They Say I'm Not Alone, But I Feel Like There's No One Else Like MeIf you asked me, I couldn't pin point the exact source of my anxiety or depression. There are a lot of things that make them worse, like my parents divorce, my abusive, critical ******* of a father or a number of other things. But I don't think that there's actually a source. All I know is that they're there.. Those feelings are always there.. And it hurts. Sometimes I literally hurt from my depression. When I'm at my lowest points I actually feel physical pain. It shoots through my chest, my stomach, my arms. It's a feeling that I can't explain, a feeling u wish would just go away. I've never known any one who really understands how I feel, but I've never told anyone exactly how I feel either, because I know if I do, they'll think I'm ****** up. And I am.
Have you ever had that feeling deep down inside of you. Its just this horrible feeling of sadness and loneliness and it's always there. Even when I'm with my friends trying to have fun I can still feel it. I try to hide it from them but I think they can tell anyways. I always have people telling me that I have sad eyes or evil eyes (more often the latter one) maybe those feelings inside me show through my eyes. I dont know.

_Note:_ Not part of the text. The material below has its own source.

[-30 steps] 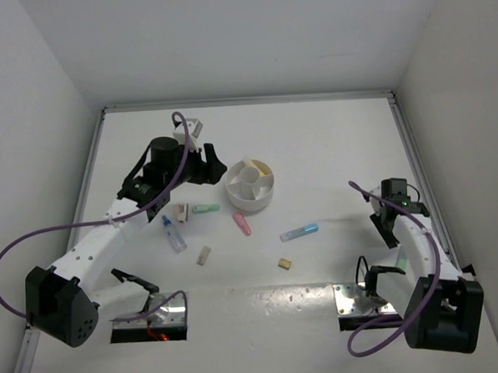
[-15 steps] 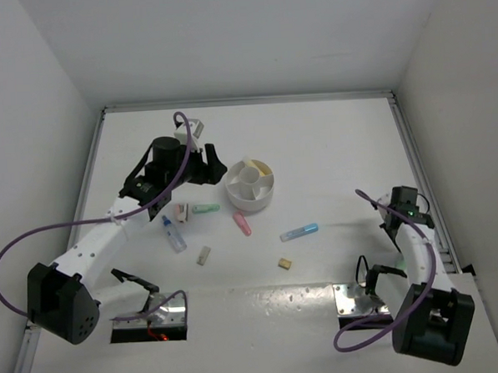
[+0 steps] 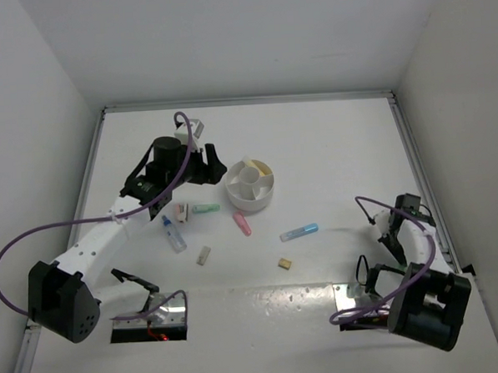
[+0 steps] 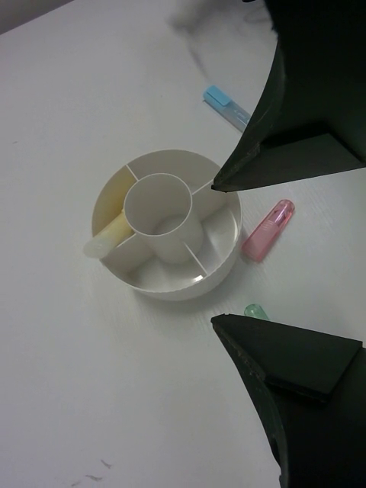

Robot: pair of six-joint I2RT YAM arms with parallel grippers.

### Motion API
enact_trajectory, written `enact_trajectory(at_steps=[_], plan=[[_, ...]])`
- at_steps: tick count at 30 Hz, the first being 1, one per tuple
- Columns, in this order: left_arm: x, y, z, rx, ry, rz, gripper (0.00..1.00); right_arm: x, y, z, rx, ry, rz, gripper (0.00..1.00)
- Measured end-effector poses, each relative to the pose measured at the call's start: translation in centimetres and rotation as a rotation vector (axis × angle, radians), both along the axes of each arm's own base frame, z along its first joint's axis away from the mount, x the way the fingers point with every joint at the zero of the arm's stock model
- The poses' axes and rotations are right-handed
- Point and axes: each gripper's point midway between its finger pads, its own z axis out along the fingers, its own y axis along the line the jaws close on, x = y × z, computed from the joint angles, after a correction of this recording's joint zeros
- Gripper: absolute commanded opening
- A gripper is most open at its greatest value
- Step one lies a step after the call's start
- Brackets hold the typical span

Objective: Sort the stationery into containers
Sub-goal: Move the pen to the center of the board.

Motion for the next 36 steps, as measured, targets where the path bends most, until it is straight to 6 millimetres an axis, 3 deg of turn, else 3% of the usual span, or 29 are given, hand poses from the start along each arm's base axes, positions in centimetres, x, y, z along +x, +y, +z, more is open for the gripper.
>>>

These feelings often get worse at night. Some nights I can't sleep because of all the thoughts running through my head. And then some nights I don't sleep because I'm so full of energy that i can't even sit still. I don't know where all this energy comes from but I'm thankful for it because those are the nights that I don't feel so bad. I actually feel a little bit motivated to keep pushing on and not give up on life. But this energy is always gone by the next morning.
I cut. I can't stop myself from doing it. I love the feeling I get from it. I like the pain. No one knows about this thought. I don't want them to try to stop me.
I see a therapist every other week. My dad forces me to because he thinks I have anger issues. Since I'm only 17 I have no say over it. I have to go. The therapist knows nothing about my depression. All she knows about is what she calls my "severe anxiety" she sent me to a psychiatrist who prescribed me Xanax, I never take it though, it makes me feel ****** up. I hate it.
I'm always in a bad mood. My therapist says this is because of my anxiety. I disagree though. I think it's because people are stupid. I have so much hate towards so many people. This just makes me feel worse because I know I shouldn't feel that way.
I have no friends.. Well I have one but we don't have anything in common so we never hang out. And besides her, I have trouble finding people that I cab actually stand being around without getting pissed off over how fake they are or how annoying they are. The one person who I actually liked being around, who actually made me happy. The person I thought I loved ****** my cousin while we were dating and then he moved 4 hours away and blocked me from his facebook and changed his number and I still don't know why...
Some nights I go to sleep praying that I never wake up.. Does anyone understand?